Reproduce exactly the lines below, from the first through the one containing "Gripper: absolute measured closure", and nothing more.
——
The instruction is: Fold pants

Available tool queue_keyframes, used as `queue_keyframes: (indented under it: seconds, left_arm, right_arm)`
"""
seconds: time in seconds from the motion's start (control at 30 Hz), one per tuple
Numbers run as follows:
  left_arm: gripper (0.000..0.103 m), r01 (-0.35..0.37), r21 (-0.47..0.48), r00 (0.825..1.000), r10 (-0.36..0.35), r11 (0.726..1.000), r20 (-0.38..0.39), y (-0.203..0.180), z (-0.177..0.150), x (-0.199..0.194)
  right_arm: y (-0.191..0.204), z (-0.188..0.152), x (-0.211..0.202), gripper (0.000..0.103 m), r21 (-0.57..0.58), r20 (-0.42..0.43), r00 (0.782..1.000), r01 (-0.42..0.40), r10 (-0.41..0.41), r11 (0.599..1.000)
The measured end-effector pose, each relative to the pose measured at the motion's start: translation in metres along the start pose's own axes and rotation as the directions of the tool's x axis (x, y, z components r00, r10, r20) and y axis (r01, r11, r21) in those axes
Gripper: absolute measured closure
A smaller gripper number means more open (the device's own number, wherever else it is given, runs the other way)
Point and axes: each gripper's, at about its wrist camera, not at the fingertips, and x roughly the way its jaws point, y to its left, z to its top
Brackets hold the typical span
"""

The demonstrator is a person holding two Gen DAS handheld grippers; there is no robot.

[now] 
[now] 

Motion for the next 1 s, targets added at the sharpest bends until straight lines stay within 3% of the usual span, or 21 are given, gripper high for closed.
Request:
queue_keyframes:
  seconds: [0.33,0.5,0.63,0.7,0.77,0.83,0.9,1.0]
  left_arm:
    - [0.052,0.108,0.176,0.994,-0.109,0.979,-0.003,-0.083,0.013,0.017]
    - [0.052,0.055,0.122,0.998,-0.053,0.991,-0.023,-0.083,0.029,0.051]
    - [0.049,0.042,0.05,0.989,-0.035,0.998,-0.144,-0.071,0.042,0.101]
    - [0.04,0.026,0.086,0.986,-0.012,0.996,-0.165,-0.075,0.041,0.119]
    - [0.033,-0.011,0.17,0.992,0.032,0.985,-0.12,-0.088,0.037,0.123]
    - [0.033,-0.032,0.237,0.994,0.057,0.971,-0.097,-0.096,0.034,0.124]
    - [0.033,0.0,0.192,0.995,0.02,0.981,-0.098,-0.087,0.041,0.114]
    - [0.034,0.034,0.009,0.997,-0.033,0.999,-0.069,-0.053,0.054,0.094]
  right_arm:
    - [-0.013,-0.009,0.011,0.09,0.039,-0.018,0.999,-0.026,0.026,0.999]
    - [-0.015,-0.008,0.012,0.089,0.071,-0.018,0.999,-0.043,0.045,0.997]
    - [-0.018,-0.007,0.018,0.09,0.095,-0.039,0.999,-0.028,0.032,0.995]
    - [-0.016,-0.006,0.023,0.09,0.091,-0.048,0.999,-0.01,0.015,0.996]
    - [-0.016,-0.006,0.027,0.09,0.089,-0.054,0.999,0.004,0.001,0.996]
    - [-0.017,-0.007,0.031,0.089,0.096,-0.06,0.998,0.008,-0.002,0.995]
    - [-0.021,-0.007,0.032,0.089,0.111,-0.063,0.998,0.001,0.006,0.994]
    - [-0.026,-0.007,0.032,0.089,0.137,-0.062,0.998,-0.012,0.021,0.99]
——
#### TASK RESPONSE
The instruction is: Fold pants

Available tool queue_keyframes, used as `queue_keyframes: (indented under it: seconds, left_arm, right_arm)`
"""
seconds: time in seconds from the motion's start (control at 30 Hz), one per tuple
Numbers run as follows:
  left_arm: gripper (0.000..0.103 m), r01 (-0.35..0.37), r21 (-0.47..0.48), r00 (0.825..1.000), r10 (-0.36..0.35), r11 (0.726..1.000), r20 (-0.38..0.39), y (-0.203..0.180), z (-0.177..0.150), x (-0.199..0.194)
  right_arm: y (-0.191..0.204), z (-0.188..0.152), x (-0.211..0.202), gripper (0.000..0.103 m), r21 (-0.57..0.58), r20 (-0.42..0.43), r00 (0.782..1.000), r01 (-0.42..0.40), r10 (-0.41..0.41), r11 (0.599..1.000)
The measured end-effector pose, each relative to the pose measured at the motion's start: translation in metres along the start pose's own axes and rotation as the directions of the tool's x axis (x, y, z components r00, r10, r20) and y axis (r01, r11, r21) in those axes
Gripper: absolute measured closure

The exercise has nothing more to it.